Причины, по которым я стал математиком, наверно, сложны, но одной из главных были мои способности, без которых я сделал бы в своей специальности не больше, чем горбун в легкой атлетике. Не знаю, играл ли какую-нибудь роль в той истории, которую я собираюсь рассказать, мой характер, а не способности, но эта возможность не исключена: при таком масштабе событий ни гордость, ни застенчивость человека уже не имеют никакого значения.
Авторы воспоминаний обычно решаются на предельную искренность, если считают, что они могут рассказать о себе нечто невероятно важное. Я, напротив, искренен потому, что моя личность в данном случае абсолютно несущественна; иначе говоря, к разговорчивости меня побуждает только неумение различить, где кончается статистический каприз, определивший склад данного индивидуума, и где начинается типичное для всего человеческого рода.
Мы ничего не знаем так плохо, как самих себя, – наверное, потому, что, непрестанно стремясь раздобыть несуществующую информацию о том, как сформировался человек, мы заранее исключаем возможность того, что в этом процессе глубочайшая необходимость могла сочетаться с нелепейшими случайностями.
Когда-то я разработал для одного из своих друзей программу эксперимента, состоявшего в том, что цифровая машина моделировала поведение неких нейтральных существ – неких гомеостатов, которые должны познавать окружающую среду, не обладая в исходном состоянии никакими «этическими» или «эмоциональными» свойствами. Эти существа размножались – разумеется, внутри машины, то есть размножались, как сказал бы профан, в виде чисел, – и несколько десятков поколений спустя во всех экземплярах возникала непонятная для нас особенность поведения – своеобразный эквивалент агрессивности. Мой приятель, проделав трудоемкие и бесполезные контрольные расчеты, принялся наконец проверять даже самые несущественные детали опыта. И тогда оказалось, что один из датчиков реагировал на изменения влажности воздуха, которые и были неопознанной причиной отклонений.

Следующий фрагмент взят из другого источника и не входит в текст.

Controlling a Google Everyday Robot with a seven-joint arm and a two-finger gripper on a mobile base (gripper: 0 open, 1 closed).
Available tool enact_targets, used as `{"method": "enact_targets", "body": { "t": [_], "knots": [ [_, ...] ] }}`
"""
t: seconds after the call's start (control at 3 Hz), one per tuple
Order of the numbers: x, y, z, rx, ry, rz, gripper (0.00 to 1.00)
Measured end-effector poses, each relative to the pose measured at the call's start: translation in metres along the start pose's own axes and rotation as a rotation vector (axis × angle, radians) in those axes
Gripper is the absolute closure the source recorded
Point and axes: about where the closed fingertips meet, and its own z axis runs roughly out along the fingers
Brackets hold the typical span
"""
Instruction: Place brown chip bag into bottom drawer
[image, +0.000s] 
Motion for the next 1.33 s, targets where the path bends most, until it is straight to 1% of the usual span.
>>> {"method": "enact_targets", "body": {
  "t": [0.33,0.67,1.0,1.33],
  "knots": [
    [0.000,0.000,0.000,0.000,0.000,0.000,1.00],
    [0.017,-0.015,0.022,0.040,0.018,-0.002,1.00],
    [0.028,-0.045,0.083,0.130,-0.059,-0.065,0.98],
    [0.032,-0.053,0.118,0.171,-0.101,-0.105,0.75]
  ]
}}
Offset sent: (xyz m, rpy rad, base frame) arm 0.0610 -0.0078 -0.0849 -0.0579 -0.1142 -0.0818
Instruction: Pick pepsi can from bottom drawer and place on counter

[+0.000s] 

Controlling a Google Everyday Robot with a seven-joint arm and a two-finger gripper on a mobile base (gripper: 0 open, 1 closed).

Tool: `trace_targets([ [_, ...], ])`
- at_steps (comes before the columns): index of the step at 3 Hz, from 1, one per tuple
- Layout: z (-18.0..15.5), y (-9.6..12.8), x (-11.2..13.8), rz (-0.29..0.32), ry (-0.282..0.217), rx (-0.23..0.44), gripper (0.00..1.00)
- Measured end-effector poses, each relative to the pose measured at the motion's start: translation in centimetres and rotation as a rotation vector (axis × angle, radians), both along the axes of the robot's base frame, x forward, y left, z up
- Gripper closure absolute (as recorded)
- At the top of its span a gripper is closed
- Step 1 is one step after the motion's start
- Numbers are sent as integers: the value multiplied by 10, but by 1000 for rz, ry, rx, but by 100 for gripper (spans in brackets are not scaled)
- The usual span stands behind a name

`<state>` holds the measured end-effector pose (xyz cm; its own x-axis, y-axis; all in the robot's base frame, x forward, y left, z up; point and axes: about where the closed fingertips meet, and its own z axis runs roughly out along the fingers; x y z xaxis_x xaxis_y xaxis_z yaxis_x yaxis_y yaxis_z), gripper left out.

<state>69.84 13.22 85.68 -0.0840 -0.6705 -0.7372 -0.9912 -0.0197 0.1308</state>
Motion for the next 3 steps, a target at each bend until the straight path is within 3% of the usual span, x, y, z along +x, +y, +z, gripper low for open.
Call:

Я не могу не думать об этом эксперименте, когда пишу все это; разве не могло случиться так, что социальный прогресс вытащил нас из звериного царства и вознес по экспоненте совершенно неподготовленными к этому стремительному взлету? Образование социальных связей началось, как только человеческие атомы обнаружили минимальную способность к сцеплению. Эти атомы были сырьем, которое успело подвергнуться лишь первичной биологической переработке и удовлетворяло лишь чисто биологическим критериям, а бросок вверх увлек сырой материал и вознес его в цивилизационное пространство. Разве при этом мгновенном взлете не могли запечатлеться в биологическом материале следы случайностей, подобно тому как глубоководный зонд, опустившись на морское дно, захватывает вместе с тем, на что был нацелен, ненужные обломки? Я вспоминаю отсыревающее реле в совершенной цифровой машине. Почему, собственно, процесс, который вызвал наше появление, должен – с какой угодно точки зрения – быть идеальным? То, что наш вид единствен во Вселенной, еще не означает, что он совершенен.
1
Виртуальный(лат. virtualis) – возможный; могущий проявиться при определенных условиях. – Здесь и далее прим. перев.